SF Gate article states, "with a wireless ethernet card, a laptop and some basic software savvy," people walking around downtown San Francisco could just point their antenna at a building and be privy to private, unprotected coporate networks.
posted by paladin on Mar 22, 2001 - 9 comments

Apple is going to have to rename it's AirPort for the Japanese market because of a previous trademark already issued for the name. They're going to call it AirMac instead. Hmmm... Seems to me they could have put a bit more oomph into it, like AirThang or AirConnector. Must have been pressed for time to get the thing launched.
posted by grant on Jan 28, 2000 - 1 comment

Is it wrong to love a machine?

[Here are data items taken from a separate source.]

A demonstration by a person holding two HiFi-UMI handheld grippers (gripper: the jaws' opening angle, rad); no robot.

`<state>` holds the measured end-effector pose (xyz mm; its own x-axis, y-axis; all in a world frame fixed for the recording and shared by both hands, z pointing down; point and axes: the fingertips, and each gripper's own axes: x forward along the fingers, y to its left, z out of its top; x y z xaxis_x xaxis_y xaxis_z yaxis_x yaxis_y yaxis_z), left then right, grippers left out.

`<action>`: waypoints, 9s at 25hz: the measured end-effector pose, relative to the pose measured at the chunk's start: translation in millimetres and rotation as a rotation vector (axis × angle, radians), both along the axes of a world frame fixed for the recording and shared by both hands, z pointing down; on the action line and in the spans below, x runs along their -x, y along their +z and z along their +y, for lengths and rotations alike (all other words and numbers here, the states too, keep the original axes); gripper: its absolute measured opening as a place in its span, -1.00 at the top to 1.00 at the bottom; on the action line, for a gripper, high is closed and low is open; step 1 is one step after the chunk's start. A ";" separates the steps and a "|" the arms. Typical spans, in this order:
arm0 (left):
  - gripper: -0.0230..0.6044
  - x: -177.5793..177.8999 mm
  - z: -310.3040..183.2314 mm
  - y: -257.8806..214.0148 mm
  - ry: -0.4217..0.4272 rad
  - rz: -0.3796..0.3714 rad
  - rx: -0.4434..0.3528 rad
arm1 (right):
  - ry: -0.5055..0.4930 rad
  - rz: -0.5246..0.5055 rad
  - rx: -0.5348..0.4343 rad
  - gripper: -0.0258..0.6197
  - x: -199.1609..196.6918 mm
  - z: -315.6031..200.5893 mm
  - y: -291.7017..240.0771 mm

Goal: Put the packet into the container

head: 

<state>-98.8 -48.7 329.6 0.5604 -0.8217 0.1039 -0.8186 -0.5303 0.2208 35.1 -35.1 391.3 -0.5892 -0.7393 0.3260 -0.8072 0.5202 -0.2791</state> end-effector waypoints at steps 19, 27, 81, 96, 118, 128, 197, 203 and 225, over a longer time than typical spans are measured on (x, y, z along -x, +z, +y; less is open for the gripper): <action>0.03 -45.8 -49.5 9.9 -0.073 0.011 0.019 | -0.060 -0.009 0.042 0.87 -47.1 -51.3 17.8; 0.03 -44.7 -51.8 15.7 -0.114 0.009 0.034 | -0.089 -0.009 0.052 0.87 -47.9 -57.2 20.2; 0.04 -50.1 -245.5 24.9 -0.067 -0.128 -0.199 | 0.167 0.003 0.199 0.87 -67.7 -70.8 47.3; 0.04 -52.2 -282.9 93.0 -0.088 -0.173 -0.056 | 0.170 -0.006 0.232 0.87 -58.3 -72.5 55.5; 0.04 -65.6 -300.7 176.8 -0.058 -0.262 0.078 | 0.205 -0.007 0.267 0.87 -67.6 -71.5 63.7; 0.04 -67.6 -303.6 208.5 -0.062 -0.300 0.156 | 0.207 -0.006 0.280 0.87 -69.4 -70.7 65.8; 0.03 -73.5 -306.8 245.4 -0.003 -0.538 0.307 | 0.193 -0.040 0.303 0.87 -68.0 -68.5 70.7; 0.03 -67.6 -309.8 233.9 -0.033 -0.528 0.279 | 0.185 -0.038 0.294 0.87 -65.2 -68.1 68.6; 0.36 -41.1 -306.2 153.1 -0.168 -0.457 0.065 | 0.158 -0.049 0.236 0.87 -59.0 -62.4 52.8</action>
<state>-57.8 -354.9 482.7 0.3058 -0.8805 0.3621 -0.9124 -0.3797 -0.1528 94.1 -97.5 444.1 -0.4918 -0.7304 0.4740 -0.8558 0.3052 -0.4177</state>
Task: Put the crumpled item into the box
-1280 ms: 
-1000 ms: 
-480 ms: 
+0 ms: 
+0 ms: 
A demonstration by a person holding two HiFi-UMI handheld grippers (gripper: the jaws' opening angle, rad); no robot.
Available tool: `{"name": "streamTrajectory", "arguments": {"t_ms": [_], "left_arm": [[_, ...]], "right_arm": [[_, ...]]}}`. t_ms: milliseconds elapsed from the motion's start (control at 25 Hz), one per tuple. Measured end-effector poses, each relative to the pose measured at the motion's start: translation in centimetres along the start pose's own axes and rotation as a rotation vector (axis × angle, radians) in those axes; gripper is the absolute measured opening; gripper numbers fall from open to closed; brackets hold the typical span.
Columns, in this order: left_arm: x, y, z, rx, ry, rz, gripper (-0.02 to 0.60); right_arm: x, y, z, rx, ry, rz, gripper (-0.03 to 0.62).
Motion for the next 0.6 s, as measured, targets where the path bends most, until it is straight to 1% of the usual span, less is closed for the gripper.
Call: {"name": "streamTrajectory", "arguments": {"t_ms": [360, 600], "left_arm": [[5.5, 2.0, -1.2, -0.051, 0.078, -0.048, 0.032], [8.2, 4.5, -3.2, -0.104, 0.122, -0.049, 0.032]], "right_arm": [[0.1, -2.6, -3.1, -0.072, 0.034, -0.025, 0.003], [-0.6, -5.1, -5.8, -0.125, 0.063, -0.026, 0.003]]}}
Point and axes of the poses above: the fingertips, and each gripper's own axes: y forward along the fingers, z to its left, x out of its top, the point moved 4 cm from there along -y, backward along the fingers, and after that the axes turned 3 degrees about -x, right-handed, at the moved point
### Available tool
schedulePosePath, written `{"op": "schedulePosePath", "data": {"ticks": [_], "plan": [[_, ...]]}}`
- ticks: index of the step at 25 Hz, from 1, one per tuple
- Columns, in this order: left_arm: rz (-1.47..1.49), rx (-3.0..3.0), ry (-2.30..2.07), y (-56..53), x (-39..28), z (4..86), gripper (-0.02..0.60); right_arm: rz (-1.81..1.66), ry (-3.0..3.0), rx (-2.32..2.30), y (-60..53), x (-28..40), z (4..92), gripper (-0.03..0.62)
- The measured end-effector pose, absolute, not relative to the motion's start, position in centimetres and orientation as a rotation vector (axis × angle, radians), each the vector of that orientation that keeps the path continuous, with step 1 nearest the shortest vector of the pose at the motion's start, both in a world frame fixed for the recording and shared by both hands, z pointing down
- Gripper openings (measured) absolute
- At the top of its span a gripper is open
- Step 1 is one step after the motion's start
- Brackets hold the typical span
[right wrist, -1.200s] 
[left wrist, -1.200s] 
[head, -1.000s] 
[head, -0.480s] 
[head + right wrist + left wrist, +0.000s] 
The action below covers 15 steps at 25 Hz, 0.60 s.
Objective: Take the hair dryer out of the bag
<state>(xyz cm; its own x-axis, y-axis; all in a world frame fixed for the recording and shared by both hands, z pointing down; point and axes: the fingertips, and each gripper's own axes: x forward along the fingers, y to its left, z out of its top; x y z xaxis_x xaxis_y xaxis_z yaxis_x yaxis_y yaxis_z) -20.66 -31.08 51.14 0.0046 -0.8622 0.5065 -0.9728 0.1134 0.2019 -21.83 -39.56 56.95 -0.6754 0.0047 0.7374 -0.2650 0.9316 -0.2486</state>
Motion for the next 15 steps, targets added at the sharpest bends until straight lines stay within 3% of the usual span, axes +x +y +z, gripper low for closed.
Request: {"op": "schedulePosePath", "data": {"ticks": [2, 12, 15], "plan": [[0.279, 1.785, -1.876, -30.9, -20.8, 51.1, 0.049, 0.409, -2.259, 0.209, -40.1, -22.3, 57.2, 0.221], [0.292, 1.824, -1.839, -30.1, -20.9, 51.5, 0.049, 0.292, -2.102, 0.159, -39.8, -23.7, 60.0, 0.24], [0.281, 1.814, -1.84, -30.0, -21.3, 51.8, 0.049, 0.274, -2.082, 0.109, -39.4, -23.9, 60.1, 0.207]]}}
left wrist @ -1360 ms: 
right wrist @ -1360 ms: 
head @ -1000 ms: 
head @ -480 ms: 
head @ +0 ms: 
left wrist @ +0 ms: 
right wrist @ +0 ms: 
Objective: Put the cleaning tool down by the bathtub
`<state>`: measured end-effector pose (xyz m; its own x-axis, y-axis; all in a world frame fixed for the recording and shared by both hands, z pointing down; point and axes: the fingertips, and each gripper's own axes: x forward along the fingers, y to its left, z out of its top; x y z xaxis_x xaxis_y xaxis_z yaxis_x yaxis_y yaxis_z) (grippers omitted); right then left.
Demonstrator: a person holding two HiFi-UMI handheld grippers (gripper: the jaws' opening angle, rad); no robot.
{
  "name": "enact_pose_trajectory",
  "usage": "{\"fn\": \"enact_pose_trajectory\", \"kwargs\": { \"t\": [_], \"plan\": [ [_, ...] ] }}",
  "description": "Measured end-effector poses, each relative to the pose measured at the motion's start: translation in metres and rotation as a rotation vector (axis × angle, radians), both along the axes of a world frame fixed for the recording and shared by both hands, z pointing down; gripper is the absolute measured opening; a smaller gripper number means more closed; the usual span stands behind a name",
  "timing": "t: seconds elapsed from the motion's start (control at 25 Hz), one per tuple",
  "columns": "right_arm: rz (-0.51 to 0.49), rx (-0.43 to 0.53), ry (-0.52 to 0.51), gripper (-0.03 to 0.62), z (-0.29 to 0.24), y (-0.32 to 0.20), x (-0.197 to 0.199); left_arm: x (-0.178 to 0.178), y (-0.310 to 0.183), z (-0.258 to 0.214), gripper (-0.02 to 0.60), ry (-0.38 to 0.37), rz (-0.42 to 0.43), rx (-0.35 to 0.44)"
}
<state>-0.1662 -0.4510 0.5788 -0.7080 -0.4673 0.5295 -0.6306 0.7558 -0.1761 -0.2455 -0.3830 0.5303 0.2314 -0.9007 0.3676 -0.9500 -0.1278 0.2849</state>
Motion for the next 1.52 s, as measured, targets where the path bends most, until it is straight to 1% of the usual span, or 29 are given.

I'm writing this from my employer's new Toshiba ultra portable laptop which also happens to be using the wireless LAN. There's nothing quite like wandering around with a 4 pound, 1 inch thick pentium II 366 that's network enabled.
posted by mathowie on Jul 29, 1999 - 0 comments

Of course, I want one of these, but more exciting than that is the new wireless LAN. At work, we have a 1Mbps wireless than that cost thousands, but this looks 10x faster at 1/5 the cost.